**COLLECTED DATA**
* * * * * * *

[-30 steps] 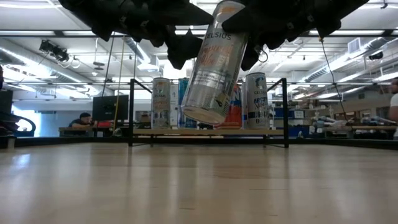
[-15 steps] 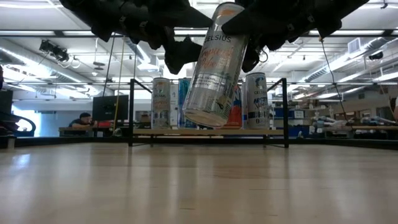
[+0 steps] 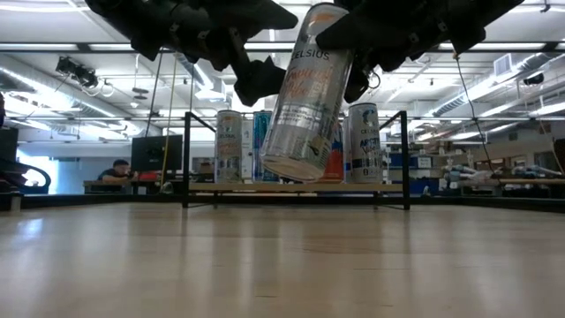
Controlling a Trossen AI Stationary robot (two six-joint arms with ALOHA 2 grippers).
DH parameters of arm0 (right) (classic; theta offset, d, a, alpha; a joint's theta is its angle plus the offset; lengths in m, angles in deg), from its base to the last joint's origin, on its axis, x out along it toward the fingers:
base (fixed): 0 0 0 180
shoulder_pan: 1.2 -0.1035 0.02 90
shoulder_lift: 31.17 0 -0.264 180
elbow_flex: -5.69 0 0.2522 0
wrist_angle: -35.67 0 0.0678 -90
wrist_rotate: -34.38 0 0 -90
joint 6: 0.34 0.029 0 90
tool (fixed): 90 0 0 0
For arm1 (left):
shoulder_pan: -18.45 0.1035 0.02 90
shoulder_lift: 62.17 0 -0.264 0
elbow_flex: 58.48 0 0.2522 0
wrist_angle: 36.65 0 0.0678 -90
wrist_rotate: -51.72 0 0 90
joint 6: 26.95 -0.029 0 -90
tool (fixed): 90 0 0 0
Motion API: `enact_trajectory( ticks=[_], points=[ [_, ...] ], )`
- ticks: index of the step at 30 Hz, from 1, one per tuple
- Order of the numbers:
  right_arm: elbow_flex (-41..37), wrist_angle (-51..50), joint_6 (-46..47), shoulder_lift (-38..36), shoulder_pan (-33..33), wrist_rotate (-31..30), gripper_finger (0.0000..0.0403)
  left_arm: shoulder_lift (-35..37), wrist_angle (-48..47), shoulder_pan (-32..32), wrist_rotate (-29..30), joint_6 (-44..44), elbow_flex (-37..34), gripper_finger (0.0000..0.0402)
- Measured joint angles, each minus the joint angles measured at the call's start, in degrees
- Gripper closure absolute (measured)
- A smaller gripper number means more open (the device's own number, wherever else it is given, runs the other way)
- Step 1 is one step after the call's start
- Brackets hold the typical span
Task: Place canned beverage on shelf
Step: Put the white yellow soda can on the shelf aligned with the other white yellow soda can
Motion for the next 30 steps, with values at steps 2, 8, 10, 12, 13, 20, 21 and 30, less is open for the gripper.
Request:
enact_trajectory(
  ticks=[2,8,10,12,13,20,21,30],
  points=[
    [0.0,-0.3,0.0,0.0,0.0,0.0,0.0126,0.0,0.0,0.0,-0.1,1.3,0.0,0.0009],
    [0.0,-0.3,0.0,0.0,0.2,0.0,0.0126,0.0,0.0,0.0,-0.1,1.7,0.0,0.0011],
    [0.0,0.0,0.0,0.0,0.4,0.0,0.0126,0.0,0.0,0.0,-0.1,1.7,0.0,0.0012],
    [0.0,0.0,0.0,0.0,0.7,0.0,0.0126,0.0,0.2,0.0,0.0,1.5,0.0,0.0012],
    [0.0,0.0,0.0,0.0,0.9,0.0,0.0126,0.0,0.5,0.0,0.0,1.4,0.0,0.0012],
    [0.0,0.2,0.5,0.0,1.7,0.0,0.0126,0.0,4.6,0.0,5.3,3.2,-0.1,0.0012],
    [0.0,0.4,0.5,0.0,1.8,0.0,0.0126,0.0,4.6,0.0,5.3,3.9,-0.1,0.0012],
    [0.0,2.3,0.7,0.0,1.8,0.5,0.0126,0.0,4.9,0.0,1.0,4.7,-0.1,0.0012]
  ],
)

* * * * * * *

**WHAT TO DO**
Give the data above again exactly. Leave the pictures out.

**ANSWER AREA**
[-30 steps] 
[-15 steps] 
[+0 steps] 
Controlling a Trossen AI Stationary robot (two six-joint arms with ALOHA 2 grippers).
DH parameters of arm0 (right) (classic; theta offset, d, a, alpha; a joint's theta is its angle plus the offset; lengths in m, angles in deg), from its base to the last joint's origin, on its axis, x out along it toward the fingers:
base (fixed): 0 0 0 180
shoulder_pan: 1.2 -0.1035 0.02 90
shoulder_lift: 31.17 0 -0.264 180
elbow_flex: -5.69 0 0.2522 0
wrist_angle: -35.67 0 0.0678 -90
wrist_rotate: -34.38 0 0 -90
joint 6: 0.34 0.029 0 90
tool (fixed): 90 0 0 0
For arm1 (left):
shoulder_pan: -18.45 0.1035 0.02 90
shoulder_lift: 62.17 0 -0.264 0
elbow_flex: 58.48 0 0.2522 0
wrist_angle: 36.65 0 0.0678 -90
wrist_rotate: -51.72 0 0 90
joint 6: 26.95 -0.029 0 -90
tool (fixed): 90 0 0 0
Motion API: `enact_trajectory( ticks=[_], points=[ [_, ...] ], )`
- ticks: index of the step at 30 Hz, from 1, one per tuple
- Order of the numbers:
  right_arm: elbow_flex (-41..37), wrist_angle (-51..50), joint_6 (-46..47), shoulder_lift (-38..36), shoulder_pan (-33..33), wrist_rotate (-31..30), gripper_finger (0.0000..0.0403)
  left_arm: shoulder_lift (-35..37), wrist_angle (-48..47), shoulder_pan (-32..32), wrist_rotate (-29..30), joint_6 (-44..44), elbow_flex (-37..34), gripper_finger (0.0000..0.0402)
- Measured joint angles, each minus the joint angles measured at the call's start, in degrees
- Gripper closure absolute (measured)
- A smaller gripper number means more open (the device's own number, wherever else it is given, runs the other way)
- Step 1 is one step after the call's start
- Brackets hold the typical span
Task: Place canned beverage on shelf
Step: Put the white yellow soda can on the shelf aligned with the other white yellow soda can
Motion for the next 30 steps, with values at steps 2, 8, 10, 12, 13, 20, 21 and 30, less is open for the gripper.
Request:
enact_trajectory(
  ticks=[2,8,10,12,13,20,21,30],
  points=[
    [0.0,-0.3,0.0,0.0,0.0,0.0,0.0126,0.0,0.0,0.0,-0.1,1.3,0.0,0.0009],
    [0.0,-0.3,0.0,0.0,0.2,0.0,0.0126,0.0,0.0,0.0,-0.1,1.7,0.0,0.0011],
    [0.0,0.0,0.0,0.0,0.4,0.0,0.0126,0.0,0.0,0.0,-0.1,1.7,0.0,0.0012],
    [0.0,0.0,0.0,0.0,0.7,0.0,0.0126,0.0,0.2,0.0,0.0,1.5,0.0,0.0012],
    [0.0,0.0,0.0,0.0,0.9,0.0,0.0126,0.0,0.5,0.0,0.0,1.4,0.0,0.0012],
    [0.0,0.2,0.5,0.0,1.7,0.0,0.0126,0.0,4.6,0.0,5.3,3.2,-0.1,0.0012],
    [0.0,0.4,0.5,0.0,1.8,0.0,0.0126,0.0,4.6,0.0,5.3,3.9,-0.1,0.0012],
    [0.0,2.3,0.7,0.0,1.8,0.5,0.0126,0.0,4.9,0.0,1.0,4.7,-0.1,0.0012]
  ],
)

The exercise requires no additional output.